What is required. Pick out every line of the entries below where "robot" occurs, and copy those lines.

┌─ Records for this task

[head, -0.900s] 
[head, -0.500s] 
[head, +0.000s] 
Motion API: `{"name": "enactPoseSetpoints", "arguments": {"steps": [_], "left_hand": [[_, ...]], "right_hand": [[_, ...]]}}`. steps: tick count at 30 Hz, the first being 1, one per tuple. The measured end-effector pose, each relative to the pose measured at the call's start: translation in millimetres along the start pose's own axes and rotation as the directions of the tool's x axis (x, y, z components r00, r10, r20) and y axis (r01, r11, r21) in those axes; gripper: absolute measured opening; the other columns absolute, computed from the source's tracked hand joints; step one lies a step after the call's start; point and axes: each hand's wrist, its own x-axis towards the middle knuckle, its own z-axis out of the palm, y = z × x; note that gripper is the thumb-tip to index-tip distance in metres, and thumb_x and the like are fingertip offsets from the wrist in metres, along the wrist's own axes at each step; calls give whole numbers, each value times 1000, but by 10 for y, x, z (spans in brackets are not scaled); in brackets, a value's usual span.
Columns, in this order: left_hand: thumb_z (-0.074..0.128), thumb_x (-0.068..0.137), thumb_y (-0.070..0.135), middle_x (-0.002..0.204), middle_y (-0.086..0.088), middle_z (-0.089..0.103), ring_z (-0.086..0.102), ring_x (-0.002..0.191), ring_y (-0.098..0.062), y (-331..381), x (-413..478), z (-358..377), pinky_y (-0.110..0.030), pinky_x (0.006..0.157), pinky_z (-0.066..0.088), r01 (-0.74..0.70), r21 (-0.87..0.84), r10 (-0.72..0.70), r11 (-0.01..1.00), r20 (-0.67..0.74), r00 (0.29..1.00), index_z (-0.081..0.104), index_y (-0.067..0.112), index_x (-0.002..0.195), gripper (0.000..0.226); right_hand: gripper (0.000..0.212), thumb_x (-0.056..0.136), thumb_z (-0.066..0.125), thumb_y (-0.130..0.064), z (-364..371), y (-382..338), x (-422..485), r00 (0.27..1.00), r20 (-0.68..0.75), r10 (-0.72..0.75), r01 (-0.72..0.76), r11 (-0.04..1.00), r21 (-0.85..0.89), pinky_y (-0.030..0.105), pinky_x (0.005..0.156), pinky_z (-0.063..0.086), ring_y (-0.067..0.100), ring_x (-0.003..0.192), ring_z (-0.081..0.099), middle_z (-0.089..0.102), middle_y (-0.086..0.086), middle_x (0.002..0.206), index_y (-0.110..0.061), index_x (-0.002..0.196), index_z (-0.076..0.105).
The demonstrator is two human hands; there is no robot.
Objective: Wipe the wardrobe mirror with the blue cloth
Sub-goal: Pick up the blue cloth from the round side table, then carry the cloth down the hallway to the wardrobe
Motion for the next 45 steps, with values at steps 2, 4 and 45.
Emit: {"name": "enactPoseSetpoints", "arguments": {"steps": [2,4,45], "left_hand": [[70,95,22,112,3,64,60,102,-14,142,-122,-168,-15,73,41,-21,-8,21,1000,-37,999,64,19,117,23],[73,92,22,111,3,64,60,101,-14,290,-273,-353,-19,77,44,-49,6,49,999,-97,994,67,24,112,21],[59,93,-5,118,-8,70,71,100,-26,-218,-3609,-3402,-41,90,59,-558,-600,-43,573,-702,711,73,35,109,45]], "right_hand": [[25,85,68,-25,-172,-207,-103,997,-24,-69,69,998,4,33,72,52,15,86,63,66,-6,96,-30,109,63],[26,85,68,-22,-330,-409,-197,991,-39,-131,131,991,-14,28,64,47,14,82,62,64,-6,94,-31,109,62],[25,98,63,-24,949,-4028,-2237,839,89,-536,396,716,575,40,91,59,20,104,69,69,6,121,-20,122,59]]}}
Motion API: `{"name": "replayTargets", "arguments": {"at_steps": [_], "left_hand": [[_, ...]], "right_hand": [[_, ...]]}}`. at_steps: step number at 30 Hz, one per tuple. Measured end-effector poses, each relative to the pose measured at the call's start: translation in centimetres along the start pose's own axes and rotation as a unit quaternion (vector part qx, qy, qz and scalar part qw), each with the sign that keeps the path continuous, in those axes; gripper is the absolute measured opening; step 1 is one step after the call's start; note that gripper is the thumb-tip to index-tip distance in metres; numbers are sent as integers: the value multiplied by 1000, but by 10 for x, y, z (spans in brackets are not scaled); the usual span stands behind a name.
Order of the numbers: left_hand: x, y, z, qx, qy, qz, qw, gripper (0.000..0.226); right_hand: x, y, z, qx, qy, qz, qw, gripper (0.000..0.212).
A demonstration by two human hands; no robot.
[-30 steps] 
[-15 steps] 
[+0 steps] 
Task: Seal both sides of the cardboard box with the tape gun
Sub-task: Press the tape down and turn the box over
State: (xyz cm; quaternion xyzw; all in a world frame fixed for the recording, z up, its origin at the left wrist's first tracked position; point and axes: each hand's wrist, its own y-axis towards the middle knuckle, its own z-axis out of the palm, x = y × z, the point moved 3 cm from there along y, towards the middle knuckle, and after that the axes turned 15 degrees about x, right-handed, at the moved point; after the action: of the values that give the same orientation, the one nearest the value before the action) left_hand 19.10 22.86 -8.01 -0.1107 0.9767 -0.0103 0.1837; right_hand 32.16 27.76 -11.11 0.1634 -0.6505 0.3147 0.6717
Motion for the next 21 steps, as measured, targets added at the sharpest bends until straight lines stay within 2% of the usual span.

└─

Task response.
The demonstrator is two human hands; there is no robot.
A demonstration by two human hands; no robot.

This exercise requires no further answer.